**Task objective:**
All of the data must be returned exactly as given.

**Data excerpt:**

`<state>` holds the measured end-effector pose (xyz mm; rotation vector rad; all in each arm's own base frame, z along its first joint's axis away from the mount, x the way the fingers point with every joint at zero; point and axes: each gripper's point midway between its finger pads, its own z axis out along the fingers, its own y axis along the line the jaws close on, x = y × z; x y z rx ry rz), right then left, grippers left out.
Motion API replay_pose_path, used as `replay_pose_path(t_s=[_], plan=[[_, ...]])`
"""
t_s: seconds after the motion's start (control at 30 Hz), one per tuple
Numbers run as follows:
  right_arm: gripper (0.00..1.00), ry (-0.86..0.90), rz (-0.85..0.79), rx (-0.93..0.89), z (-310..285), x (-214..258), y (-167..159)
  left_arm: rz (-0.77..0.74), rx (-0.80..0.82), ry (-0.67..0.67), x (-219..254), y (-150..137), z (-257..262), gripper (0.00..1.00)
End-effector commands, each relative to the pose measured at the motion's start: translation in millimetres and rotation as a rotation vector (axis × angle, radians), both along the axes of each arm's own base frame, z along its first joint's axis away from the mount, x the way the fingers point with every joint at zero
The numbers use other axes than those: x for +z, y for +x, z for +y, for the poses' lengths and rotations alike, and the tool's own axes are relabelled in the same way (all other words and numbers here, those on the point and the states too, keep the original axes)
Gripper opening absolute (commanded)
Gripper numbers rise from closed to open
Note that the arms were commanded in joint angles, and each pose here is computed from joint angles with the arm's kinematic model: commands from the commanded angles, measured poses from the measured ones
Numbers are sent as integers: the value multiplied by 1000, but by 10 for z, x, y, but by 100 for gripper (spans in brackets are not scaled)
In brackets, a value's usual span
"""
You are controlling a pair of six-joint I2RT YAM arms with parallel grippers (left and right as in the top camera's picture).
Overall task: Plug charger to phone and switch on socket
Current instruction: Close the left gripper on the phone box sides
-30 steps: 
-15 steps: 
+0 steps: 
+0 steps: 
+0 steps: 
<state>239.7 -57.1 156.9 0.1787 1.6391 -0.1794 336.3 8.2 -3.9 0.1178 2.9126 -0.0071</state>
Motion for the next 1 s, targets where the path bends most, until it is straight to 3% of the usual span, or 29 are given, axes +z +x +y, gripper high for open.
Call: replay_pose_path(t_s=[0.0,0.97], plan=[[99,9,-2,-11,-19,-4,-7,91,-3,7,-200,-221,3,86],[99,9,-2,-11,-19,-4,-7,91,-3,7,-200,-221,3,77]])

**Response area:**
`<state>` holds the measured end-effector pose (xyz mm; rotation vector rad; all in each arm's own base frame, z along its first joint's axis away from the mount, x the way the fingers point with every joint at zero; point and axes: each gripper's point midway between its finger pads, its own z axis out along the fingers, its own y axis along the line the jaws close on, x = y × z; x y z rx ry rz), right then left, grippers left out.
Motion API replay_pose_path, used as `replay_pose_path(t_s=[_], plan=[[_, ...]])`
"""
t_s: seconds after the motion's start (control at 30 Hz), one per tuple
Numbers run as follows:
  right_arm: gripper (0.00..1.00), ry (-0.86..0.90), rz (-0.85..0.79), rx (-0.93..0.89), z (-310..285), x (-214..258), y (-167..159)
  left_arm: rz (-0.77..0.74), rx (-0.80..0.82), ry (-0.67..0.67), x (-219..254), y (-150..137), z (-257..262), gripper (0.00..1.00)
End-effector commands, each relative to the pose measured at the motion's start: translation in millimetres and rotation as a rotation vector (axis × angle, radians), both along the axes of each arm's own base frame, z along its first joint's axis away from the mount, x the way the fingers point with every joint at zero
The numbers use other axes than those: x for +z, y for +x, z for +y, for the poses' lengths and rotations alike, and the tool's own axes are relabelled in the same way (all other words and numbers here, those on the point and the states too, keep the original axes)
Gripper opening absolute (commanded)
Gripper numbers rise from closed to open
Note that the arms were commanded in joint angles, and each pose here is computed from joint angles with the arm's kinematic model: commands from the commanded angles, measured poses from the measured ones
Numbers are sent as integers: the value multiplied by 1000, but by 10 for z, x, y, but by 100 for gripper (spans in brackets are not scaled)
In brackets, a value's usual span
"""
You are controlling a pair of six-joint I2RT YAM arms with parallel grippers (left and right as in the top camera's picture).
Overall task: Plug charger to phone and switch on socket
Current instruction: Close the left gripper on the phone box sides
-30 steps: 
-15 steps: 
+0 steps: 
+0 steps: 
+0 steps: 
<state>239.7 -57.1 156.9 0.1787 1.6391 -0.1794 336.3 8.2 -3.9 0.1178 2.9126 -0.0071</state>
Motion for the next 1 s, targets where the path bends most, until it is straight to 3% of the usual span, or 29 are given, axes +z +x +y, gripper high for open.
Call: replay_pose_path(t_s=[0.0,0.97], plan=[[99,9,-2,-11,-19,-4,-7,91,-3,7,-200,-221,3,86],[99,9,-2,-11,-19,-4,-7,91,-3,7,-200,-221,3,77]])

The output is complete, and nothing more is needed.